● TRY IT
Write out exactly, please, every line from the beginning of the entries to the line holding "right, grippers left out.", and no pictures.

◇ ◇ ◇ ◇ ◇

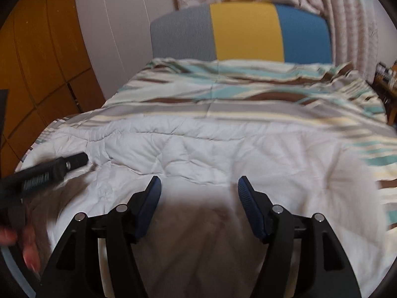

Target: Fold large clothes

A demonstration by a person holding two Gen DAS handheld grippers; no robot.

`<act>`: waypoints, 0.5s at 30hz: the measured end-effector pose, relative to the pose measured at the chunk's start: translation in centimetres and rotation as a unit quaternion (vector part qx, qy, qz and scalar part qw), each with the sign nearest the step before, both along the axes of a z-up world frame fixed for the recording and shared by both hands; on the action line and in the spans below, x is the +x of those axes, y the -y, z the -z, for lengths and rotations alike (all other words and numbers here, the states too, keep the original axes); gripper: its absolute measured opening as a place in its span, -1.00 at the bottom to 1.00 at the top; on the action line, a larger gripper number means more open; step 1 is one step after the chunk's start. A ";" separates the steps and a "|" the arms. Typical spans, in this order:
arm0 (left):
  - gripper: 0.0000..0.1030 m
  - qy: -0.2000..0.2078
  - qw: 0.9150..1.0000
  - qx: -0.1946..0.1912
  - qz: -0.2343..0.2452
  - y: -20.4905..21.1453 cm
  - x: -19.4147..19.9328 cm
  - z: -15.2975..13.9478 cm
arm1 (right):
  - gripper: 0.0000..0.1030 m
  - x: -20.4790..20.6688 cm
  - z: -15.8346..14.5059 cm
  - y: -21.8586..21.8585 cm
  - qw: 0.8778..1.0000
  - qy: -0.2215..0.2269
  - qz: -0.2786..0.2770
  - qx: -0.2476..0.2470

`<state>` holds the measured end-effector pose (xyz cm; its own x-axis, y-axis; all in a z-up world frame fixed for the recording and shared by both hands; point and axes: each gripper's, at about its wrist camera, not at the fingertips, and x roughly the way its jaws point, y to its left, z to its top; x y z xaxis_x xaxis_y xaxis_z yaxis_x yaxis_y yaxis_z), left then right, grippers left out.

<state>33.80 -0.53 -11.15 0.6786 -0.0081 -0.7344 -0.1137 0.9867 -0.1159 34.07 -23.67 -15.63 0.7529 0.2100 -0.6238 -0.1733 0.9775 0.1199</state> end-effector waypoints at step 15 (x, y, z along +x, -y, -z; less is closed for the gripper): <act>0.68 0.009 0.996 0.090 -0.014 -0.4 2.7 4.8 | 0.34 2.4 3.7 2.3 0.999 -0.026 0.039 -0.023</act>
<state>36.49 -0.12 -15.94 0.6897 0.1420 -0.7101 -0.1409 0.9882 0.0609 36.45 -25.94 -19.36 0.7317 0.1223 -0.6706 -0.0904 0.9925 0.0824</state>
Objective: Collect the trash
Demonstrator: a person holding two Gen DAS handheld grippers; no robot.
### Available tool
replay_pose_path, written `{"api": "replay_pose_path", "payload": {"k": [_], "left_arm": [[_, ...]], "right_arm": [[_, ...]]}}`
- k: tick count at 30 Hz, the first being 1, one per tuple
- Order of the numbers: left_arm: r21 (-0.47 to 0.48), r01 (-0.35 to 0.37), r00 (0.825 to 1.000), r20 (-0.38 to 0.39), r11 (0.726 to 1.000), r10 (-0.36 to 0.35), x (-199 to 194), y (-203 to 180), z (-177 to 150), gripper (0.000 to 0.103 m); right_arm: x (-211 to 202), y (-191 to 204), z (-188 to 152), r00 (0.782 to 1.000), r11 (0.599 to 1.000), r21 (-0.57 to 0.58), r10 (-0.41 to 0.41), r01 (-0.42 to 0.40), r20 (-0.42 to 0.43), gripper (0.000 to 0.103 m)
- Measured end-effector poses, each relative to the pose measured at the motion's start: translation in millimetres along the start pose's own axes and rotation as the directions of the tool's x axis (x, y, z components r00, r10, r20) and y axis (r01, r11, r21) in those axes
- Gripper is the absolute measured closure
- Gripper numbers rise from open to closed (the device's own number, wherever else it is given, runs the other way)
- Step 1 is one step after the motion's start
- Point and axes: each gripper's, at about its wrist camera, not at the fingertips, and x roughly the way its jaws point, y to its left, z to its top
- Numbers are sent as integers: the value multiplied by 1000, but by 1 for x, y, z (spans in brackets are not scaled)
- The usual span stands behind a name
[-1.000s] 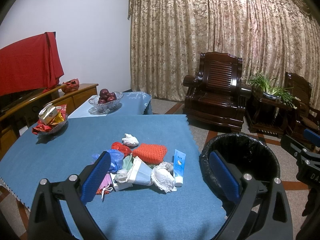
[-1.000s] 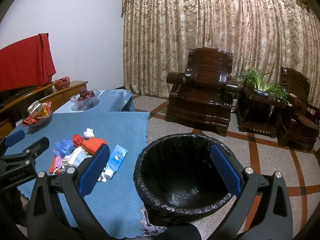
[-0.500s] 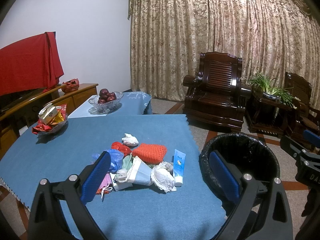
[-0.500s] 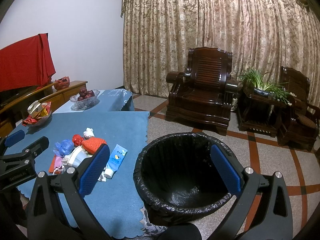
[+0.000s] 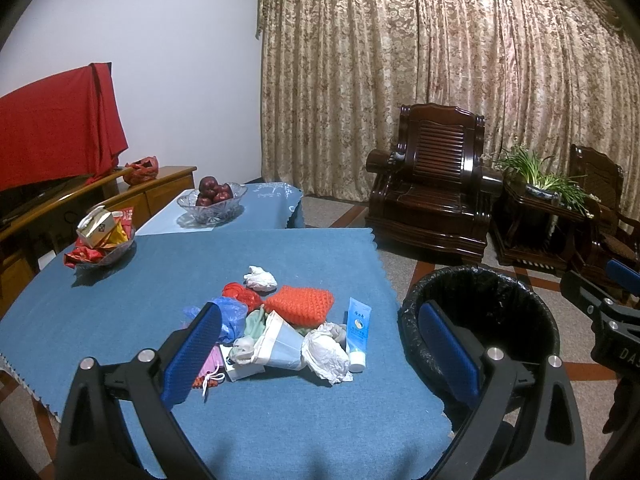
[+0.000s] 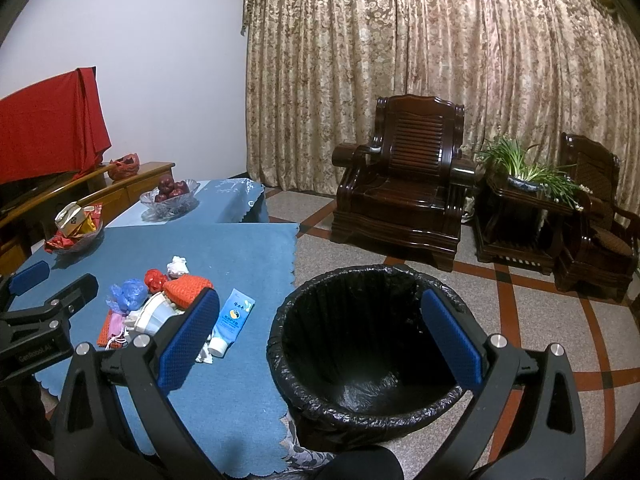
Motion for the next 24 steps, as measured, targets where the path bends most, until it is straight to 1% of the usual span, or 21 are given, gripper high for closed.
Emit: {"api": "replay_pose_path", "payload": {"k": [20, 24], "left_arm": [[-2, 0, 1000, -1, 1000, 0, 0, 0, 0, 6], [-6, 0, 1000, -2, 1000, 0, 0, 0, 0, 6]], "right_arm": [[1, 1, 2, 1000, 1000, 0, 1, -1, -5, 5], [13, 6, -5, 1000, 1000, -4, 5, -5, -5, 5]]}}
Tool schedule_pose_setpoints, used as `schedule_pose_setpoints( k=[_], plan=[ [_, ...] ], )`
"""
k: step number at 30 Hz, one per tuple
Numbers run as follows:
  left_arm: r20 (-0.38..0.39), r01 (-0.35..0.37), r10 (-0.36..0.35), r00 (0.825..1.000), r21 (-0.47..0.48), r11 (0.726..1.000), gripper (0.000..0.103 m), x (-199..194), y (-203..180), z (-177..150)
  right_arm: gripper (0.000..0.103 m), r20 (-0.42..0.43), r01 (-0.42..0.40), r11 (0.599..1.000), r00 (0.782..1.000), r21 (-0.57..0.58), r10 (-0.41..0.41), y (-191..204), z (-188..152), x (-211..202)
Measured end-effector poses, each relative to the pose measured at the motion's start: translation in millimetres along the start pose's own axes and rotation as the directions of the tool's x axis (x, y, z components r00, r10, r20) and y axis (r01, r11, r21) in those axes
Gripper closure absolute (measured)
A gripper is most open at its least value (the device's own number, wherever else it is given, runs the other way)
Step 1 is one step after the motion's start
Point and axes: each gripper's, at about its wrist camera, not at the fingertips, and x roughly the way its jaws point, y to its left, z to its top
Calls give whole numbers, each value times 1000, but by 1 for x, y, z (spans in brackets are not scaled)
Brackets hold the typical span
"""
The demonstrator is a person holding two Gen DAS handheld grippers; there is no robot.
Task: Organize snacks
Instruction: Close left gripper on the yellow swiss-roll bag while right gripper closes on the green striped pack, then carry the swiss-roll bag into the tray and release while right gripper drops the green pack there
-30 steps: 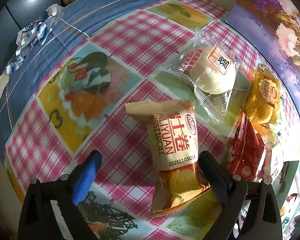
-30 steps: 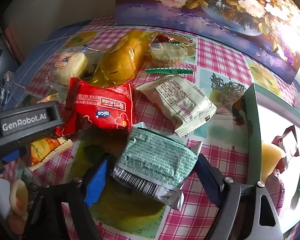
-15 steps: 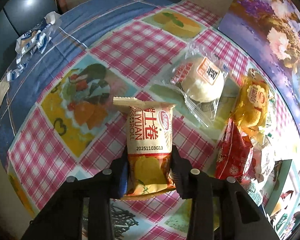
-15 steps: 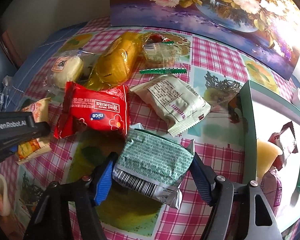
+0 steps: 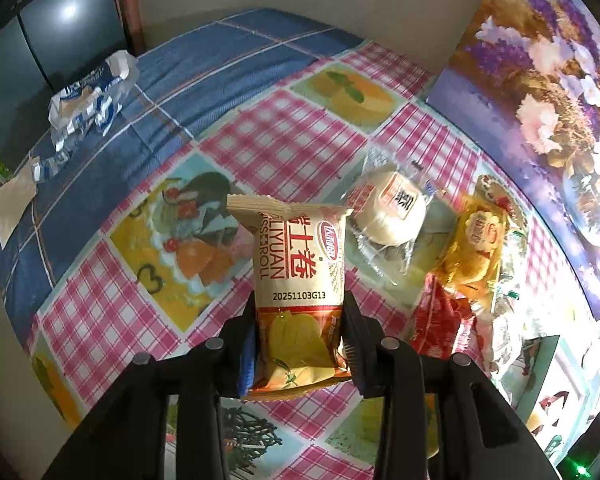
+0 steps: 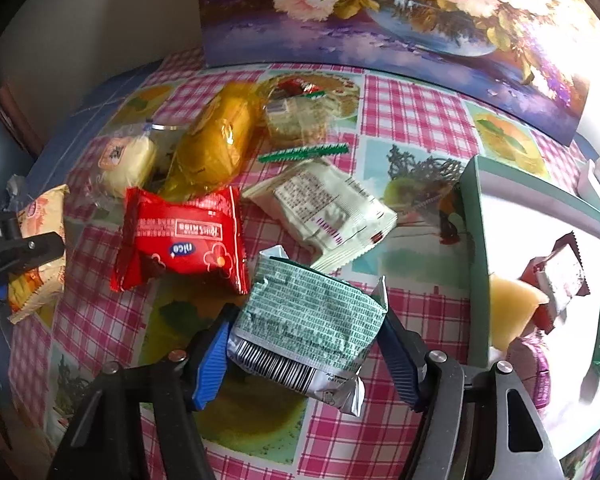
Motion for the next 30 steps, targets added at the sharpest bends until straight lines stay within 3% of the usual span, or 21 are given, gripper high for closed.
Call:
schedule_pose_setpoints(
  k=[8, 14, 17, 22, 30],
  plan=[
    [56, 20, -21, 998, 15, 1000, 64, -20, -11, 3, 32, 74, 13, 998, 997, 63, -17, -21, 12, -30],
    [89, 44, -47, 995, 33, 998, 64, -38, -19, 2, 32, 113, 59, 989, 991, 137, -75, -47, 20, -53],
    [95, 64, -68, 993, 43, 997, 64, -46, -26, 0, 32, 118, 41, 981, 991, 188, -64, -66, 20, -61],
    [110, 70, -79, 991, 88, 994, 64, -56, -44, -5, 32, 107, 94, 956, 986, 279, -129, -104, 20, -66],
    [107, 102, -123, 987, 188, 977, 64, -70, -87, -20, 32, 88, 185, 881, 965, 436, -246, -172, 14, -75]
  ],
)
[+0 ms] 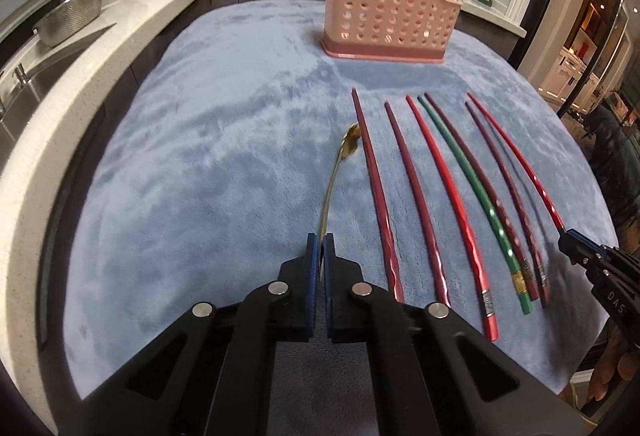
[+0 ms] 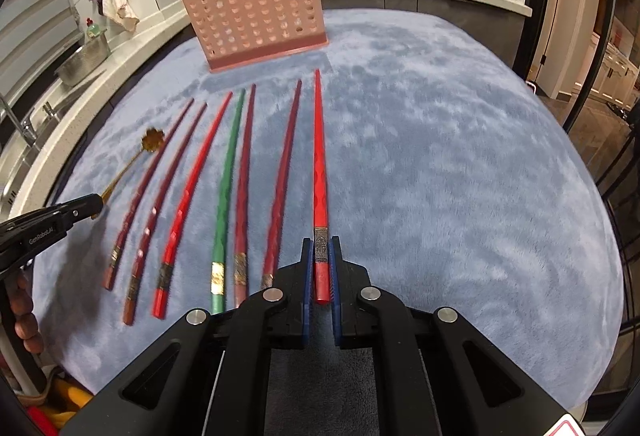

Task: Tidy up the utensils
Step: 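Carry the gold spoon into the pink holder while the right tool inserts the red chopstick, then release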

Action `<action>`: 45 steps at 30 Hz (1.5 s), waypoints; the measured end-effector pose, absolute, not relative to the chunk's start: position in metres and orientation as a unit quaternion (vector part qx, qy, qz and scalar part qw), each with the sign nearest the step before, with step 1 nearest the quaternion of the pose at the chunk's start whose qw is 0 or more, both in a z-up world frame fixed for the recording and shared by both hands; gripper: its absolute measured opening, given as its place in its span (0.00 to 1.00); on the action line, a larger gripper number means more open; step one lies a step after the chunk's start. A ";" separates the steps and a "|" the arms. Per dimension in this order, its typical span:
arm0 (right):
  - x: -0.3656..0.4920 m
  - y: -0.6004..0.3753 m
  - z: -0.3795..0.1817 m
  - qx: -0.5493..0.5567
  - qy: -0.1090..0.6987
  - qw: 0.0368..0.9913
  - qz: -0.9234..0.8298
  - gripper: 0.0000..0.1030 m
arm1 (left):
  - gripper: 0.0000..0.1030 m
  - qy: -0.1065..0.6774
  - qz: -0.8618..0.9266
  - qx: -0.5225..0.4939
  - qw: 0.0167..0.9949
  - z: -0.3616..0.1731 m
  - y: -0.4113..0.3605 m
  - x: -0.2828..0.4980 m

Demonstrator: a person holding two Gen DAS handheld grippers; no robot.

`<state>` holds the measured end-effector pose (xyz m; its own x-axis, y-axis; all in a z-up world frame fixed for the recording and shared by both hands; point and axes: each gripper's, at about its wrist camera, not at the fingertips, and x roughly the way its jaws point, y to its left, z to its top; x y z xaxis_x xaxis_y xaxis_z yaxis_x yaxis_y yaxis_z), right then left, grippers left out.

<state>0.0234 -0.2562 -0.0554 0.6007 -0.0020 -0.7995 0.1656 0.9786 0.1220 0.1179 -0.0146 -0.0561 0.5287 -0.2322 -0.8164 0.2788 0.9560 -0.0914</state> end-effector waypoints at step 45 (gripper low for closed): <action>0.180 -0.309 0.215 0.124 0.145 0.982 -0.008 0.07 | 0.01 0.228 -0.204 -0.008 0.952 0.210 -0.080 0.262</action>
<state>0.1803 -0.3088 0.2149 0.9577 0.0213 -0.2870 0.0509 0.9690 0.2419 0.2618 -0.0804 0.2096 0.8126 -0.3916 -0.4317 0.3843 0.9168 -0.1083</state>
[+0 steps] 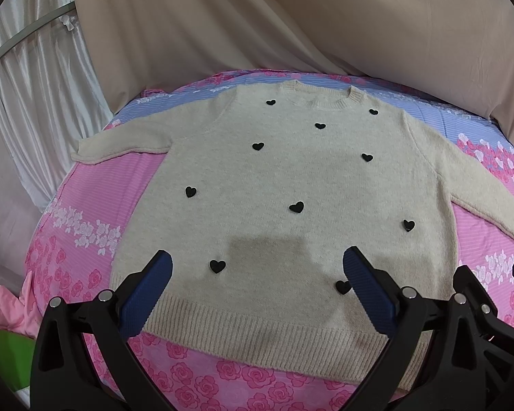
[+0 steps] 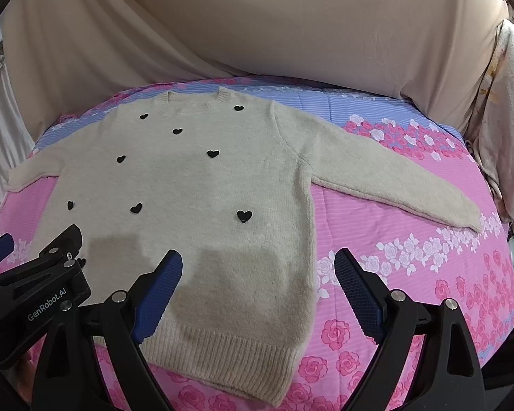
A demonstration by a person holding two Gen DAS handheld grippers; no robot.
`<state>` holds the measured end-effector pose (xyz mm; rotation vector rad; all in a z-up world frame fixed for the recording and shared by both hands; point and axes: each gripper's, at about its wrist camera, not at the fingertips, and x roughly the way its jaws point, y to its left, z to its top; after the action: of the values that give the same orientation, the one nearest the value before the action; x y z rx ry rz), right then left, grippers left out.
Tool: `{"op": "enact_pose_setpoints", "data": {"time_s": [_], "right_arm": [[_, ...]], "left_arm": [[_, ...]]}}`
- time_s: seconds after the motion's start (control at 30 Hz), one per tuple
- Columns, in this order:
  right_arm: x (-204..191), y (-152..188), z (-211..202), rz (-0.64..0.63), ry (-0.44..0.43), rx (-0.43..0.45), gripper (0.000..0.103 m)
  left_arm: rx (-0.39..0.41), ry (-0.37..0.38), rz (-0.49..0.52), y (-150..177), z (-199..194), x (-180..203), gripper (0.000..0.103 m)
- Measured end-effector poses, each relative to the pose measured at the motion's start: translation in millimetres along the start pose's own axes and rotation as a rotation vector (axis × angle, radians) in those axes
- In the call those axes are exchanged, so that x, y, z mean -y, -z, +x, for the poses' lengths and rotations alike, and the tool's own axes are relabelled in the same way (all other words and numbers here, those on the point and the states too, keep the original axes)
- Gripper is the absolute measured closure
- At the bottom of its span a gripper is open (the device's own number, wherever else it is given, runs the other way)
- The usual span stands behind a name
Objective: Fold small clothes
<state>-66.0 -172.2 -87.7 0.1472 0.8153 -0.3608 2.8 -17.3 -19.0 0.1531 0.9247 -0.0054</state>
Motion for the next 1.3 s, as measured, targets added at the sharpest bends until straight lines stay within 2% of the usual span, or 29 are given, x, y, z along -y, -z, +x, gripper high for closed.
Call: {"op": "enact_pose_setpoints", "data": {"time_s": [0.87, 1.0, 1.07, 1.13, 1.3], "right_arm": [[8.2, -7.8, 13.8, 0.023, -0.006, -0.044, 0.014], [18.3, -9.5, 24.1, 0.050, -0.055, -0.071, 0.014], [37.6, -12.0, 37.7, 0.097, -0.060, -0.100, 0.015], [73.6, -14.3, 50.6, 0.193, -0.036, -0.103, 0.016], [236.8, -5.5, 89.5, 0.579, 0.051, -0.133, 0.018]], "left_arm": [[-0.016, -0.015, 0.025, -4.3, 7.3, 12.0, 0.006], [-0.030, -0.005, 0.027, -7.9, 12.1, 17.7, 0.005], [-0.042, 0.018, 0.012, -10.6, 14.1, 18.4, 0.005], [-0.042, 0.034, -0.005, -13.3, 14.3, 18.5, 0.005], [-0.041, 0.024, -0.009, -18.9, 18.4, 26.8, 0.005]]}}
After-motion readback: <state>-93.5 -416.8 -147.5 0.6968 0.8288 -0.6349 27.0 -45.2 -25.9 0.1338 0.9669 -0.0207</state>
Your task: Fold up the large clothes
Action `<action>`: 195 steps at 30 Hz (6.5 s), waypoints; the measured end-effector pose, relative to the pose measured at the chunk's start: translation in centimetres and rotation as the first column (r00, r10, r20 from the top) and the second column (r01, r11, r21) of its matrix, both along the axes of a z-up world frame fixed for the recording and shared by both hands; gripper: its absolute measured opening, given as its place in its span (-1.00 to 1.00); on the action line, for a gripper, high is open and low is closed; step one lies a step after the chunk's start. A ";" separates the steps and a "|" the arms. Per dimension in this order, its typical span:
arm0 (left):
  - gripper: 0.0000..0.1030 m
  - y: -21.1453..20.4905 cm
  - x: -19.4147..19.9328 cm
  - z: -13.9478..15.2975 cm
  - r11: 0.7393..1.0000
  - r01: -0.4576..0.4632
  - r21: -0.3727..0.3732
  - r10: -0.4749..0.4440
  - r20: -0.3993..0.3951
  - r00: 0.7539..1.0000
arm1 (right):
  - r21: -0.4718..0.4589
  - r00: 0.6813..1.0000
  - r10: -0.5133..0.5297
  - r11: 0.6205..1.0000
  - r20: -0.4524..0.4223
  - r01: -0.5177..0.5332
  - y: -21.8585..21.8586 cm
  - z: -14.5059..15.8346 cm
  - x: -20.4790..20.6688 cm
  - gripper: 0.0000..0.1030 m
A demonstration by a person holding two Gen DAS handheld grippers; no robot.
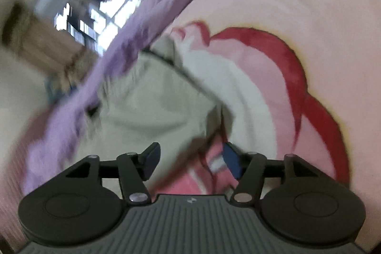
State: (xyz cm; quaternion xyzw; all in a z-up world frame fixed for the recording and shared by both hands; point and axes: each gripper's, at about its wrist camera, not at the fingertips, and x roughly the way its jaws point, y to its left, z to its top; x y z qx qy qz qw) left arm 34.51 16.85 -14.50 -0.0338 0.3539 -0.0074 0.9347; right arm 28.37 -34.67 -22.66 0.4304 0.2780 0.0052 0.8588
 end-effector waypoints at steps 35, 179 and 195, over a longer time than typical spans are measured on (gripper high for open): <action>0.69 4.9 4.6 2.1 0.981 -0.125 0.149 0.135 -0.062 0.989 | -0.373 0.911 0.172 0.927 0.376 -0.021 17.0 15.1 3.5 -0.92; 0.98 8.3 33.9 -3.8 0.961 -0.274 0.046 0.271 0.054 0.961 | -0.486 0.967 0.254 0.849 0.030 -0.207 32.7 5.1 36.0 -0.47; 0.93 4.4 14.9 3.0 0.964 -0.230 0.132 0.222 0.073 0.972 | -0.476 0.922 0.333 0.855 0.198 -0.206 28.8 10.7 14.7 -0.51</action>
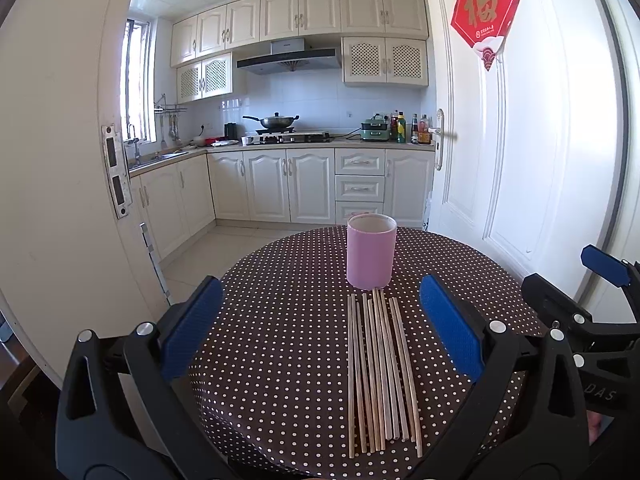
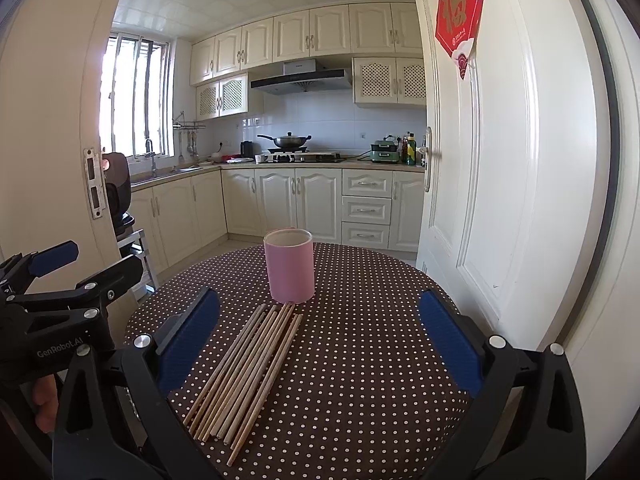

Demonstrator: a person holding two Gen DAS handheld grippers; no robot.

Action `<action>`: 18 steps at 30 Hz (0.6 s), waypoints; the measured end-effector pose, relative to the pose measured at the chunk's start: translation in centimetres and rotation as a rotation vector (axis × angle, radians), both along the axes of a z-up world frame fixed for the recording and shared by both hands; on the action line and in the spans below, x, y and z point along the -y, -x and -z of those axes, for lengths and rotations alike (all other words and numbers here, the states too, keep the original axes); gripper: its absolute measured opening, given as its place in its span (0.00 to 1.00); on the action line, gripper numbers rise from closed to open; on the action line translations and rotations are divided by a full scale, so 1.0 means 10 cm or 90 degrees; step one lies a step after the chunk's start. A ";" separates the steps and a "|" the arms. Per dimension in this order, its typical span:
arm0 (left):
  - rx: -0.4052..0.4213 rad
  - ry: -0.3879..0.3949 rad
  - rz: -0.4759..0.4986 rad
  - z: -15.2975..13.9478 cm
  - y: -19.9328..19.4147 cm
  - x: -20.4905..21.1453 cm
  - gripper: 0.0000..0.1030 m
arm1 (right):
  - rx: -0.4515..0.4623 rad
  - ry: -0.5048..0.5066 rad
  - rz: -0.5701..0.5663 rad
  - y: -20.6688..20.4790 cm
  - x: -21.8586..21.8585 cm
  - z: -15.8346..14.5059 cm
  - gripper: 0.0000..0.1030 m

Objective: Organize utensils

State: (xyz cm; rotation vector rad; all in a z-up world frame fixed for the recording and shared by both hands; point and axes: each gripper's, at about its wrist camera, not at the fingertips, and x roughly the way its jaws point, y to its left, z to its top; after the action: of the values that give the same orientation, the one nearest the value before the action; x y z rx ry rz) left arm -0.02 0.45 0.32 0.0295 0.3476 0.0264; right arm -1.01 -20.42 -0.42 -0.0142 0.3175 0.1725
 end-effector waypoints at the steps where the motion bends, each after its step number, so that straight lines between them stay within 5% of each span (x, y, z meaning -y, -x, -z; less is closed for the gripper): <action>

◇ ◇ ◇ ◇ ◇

● RESULT OF THE EXERCISE
Target: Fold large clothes

A demonstration by a person holding two Gen DAS handheld grippers; no robot.

`<act>`: waypoints, 0.5s at 30hz: the measured end-effector pose, relative to the pose measured at the chunk's start: translation in centimetres and rotation as a unit quaternion (vector part qx, qy, qz and scalar part qw), each with the sign nearest the step before, both along the axes of a z-up world frame fixed for the recording and shared by both hands; on the action line and in the spans below, x is the +x of those axes, y the -y, z the -z, for lengths and rotations alike (all other words and numbers here, the states too, keep the original axes); gripper: its absolute measured opening as a place in its span, -1.00 at the bottom to 1.00 at the top; on the action line, a larger gripper number means more open; step 1 is one step after the chunk's start. A ";" separates the steps and a "|" the arms. Typical spans, in this order:
arm0 (left):
  - gripper: 0.0000..0.1030 m
  - qy: -0.2000..0.2078
  - qw: 0.9150..1.0000
  - qx: -0.1946..0.1912
  - qz: -0.2343..0.2452
  - y: -20.4905..21.1453 cm
  - x: -19.4147..19.9328 cm
  - z: -15.2975..13.9478 cm
arm1 (right):
  - gripper: 0.0000..0.1030 m
  - x: -20.4790..20.6688 cm
  - z: -15.8346..14.5059 cm
  - y: -21.8586..21.8585 cm
  - qw: 0.8778..1.0000
  - qy: -0.2215..0.2269
  - qz: -0.2786..0.2770
  - qx: -0.2476..0.2470

`<state>` holds the measured end-effector pose (xyz cm; its own x-axis, y-axis; all in a z-up world frame fixed for the recording and shared by both hands; point and axes: each gripper's, at about its wrist camera, not at the fingertips, and x roughly the way its jaws point, y to its left, z to its top; x y z xaxis_x xaxis_y xaxis_z yaxis_x yaxis_y yaxis_z), left then right, grippers left out.

What this exercise asked for has been supplied.